10 October 2014

Hyperparameter search, Bayesian optimization and related topics

In terms of (importance divided-by glamour), hyperparameter (HP) search is probably pretty close to the top. We all hate finding hyperparameters. Default settings are usually good, but you're always left wondering: could I have done better? I like averaged perceptron for this reason (I believe Yoav Goldberg has also expressed this sentiment): no pesky hyperparameters.
But I want to take a much broader perspective on hyperparameters. We typically think of HPs as { regularization constant, learning rate, architecture } (where "architecture" can mean something like neural network structure, choice of kernel, etc. But I think it's a lot broader and can include things like feature engineering, or at least representation modifications. For instance, vw now supports a number of helpful NLP feature templates: suffix and prefix features (via --affix), spelling features (via --spelling), ngram features (--ngrams), quadratic and cubic features, etc. Picking the right incarnation of these thing is essentially a hyperparameter search process, very akin (IMO) to things like representation learning.

Once you're willing to accept all these things as HPs (and I think you should), something like "grid search", which works for tuning C and eta in your SVM, just doesn't seem to cut it anymore.

Enter the world of automatic HP tuning. Lots of this work, not surprisingly, comes out of the neural networks community, because HP search is a big deal there. Most of my information here comes via Hugo Larochelle, who has done a lot of great work. Some places to start looking:

  • Spearmint toolkit by Snoek, Larochelle, Swersky, Zemel and Adams (and a JMLR paper)
  • SMAC by Hutter, Hoos, Leyton-Brown, Murphy and Ramage (and a paper
Most of this work falls under the framework of "Bayesian Optimization." The idea comes from the space of derivative-free optimization, where a common strategy is to fit a response surface. Basically you have a bunch of hyperparameters to tune. For any setting of hyperparameters, you can observe some response. In ML land this is usually something like held-out accuracy. Now, fit a regression function that can map from hyperparameters to response. Do something that looks like active learning to explore this space, with a bias toward finding places with high response (high accuracy).

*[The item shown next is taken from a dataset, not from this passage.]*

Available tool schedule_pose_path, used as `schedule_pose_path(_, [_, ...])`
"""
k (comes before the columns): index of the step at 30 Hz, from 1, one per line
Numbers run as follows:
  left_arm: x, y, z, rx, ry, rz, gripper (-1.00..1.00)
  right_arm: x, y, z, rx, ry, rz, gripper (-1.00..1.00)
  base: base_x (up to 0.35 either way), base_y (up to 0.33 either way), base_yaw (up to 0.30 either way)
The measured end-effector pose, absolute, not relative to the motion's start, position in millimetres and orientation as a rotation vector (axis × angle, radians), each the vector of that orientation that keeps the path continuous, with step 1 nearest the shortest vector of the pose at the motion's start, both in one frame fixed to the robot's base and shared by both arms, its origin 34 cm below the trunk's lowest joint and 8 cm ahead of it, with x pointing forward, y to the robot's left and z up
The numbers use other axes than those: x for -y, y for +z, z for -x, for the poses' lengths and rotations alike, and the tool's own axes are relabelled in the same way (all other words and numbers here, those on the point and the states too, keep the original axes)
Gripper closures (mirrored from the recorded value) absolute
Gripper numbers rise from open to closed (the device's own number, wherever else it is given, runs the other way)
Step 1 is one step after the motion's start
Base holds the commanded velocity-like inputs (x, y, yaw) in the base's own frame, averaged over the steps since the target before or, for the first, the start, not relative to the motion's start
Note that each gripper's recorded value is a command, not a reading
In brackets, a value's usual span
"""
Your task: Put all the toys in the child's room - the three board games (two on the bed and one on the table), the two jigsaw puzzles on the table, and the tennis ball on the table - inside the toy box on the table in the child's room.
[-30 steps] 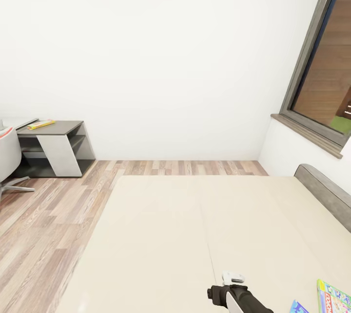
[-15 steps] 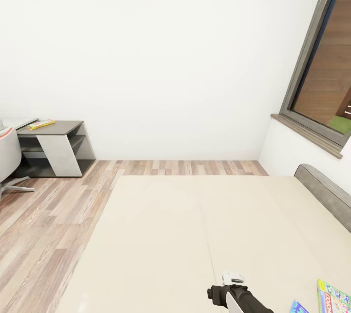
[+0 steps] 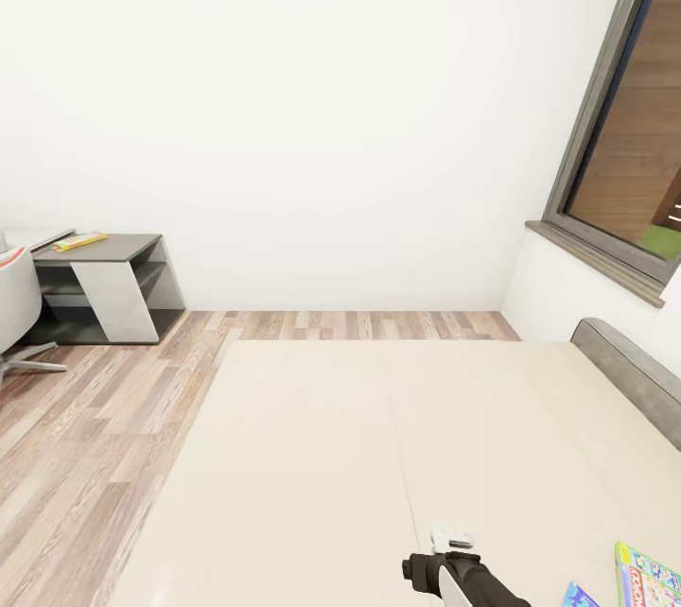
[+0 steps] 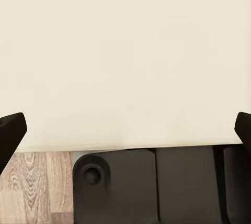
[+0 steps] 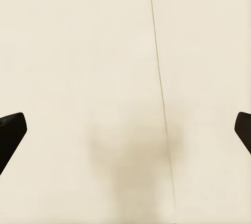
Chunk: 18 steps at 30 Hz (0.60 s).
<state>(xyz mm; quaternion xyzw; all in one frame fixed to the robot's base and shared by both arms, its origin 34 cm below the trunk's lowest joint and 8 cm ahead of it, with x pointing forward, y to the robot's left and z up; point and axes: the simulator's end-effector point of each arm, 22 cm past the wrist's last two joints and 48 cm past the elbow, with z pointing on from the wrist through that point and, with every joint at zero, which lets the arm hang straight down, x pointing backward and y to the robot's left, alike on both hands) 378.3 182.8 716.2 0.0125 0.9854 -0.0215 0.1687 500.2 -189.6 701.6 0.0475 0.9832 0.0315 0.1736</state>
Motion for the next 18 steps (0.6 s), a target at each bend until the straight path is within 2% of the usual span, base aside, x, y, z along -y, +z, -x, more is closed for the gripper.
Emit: schedule_pose_path(18, [-183.3,716.2,-378.2,-2.802,-0.061,-0.034,-1.00,189.6,701.6,-500.3,-2.788,0.089,-0.134,-1.00,0.000,0.000,0.000])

In these examples, the function being fit is a Gaussian Process, which is super useful because it can provide realistic estimates of variance, which are useful in the active learning/experimental design.

I first learned about this stuff, not in the context of HP optimization, from Ilya Ryzhov, a faculty member in our business school who works on these topics -- I learned that in his world, exploration/exploitation is also called "learning versus earning" which I think it awesome :).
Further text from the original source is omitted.